At a stop in Mexico City in December, the Church’s representatives, the Wheelchair Foundation, and the First Lady’s organization Vamos México presented 1,400 wheelchairs to disabled individuals. Mexico’s President Vicente Fox and First Lady Martha Fox attended the ceremony and thanked the Church for its efforts.
“It has been a great privilege for us to participate with the Wheelchair Foundation and to see the effects it has in the lives of the recipients,” says Bishop Richard C. Edgley.
Founder and philanthropist Kenneth Behring attributes the idea of the Wheelchair Foundation to an interaction he had with the Church in 1999.
“I owe this blessing to The Church of Jesus Christ of Latter-day Saints,” Mr. Behring told graduates at Brigham Young University where he was awarded an honorary doctorate at the August 2002 commencement ceremonies. “About three years ago [the Church] asked me if I had room on my plane to drop off 15 tons of canned meat for refugees in Kosovo. Then the Church said, ‘And is there any chance that you might have a little extra room to drop off some wheelchairs in Romania?’
“I had never really thought about wheelchairs before. After that trip, I could think of little else.”
Mr. Behring went on to establish the Wheelchair Foundation, and a few years later, Church Humanitarian Services responded to a report that the foundation was looking for partnering organizations. When Mr. Behring traveled to Salt Lake City, the Humanitarian Services staff realized he was the person who had previously helped transport items to Kosovo and Romania. The Church partnered with the organization and started deliveries in October 2001.
“Everything changes with the mobility that can come through a wheelchair,” says Brother Flake. For the recipients it means being able to go to school, get a job, or simply leave the house. For some it means looking at people’s faces instead of their feet, moving themselves around rather than waiting for someone to move them, or getting out of bed for the first time in years. Wheelchairs also help caregivers, offering a measure of relief from carrying their growing children and providing constant care.
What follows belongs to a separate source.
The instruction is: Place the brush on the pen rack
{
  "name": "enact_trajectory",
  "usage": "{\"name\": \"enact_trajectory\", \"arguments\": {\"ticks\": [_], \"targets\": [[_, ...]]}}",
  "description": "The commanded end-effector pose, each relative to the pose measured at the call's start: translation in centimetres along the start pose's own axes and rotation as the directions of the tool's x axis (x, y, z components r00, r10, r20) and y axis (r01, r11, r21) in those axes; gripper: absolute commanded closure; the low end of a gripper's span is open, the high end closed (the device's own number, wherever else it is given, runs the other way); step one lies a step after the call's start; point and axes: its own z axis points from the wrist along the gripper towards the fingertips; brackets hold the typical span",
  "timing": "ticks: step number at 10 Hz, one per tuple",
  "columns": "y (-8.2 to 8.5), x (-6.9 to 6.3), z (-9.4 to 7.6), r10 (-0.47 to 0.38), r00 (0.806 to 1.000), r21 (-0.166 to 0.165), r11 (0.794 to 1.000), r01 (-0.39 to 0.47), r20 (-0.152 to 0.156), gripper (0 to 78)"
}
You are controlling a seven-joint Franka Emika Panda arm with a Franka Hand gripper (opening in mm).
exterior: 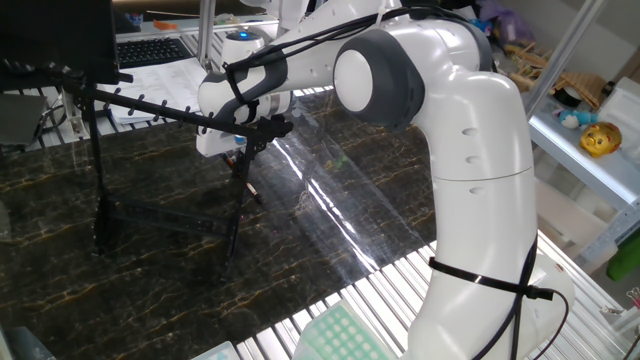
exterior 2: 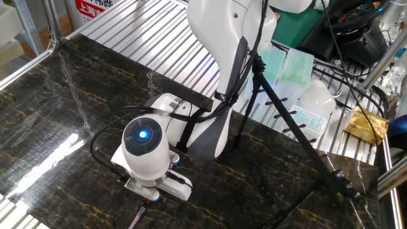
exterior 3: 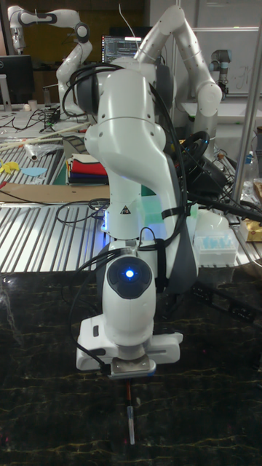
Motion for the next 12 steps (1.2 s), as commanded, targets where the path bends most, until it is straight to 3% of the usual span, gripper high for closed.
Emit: {"name": "enact_trajectory", "arguments": {"ticks": [1,4,5,10,12], "targets": [[0.0,-0.1,-0.2,0.001,1.0,0.002,1.0,-0.001,0.004,75.5],[0.0,-0.1,-0.2,0.001,1.0,0.002,1.0,-0.001,0.004,75.5],[0.6,0.2,-3.5,0.079,0.997,0.013,0.997,-0.079,-0.021,75.5],[1.1,1.2,-5.8,0.129,0.991,0.01,0.992,-0.129,-0.038,75.5],[1.4,1.6,-7.1,0.187,0.977,-0.003,0.982,-0.188,-0.104,75.5]]}}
Etenesh Worikich was born with serious birth defects and has been homebound her entire life. When wheelchairs were distributed in Ethiopia, she was fitted with her own. “Now I can do whatever I want to,” Etenesh says, gently patting the armrests of her new chair, “maybe even go to school. Twenty-two is not too late to start, is it?”
For Hegazia Kamallah, receiving a wheelchair helped her regain dignity she lost when diabetes took the use of one of her legs. “I have crawled like a baby,” she says. But with the gift of the wheelchair, she declared, “I will never be shamed again from being dirty. … Thank you for bringing me a way to move again.”
In Nicaragua a mother carried her mentally and physically disabled daughter to the wheelchair distribution ceremony. When volunteers placed the young girl in a chair, all attention was on the mother and child. But off to the side, the young girl’s older sister watched, tears streaming down her face.
And in Tanzania, 50-year-old Rashidi Said spoke for all the recipients at the event as he shouted from his new wheelchair, “I can fly! I can fly!”
“This brings a new life to those receiving wheelchairs,” says Mercedes Menafra de Batlle, First Lady of Uruguay.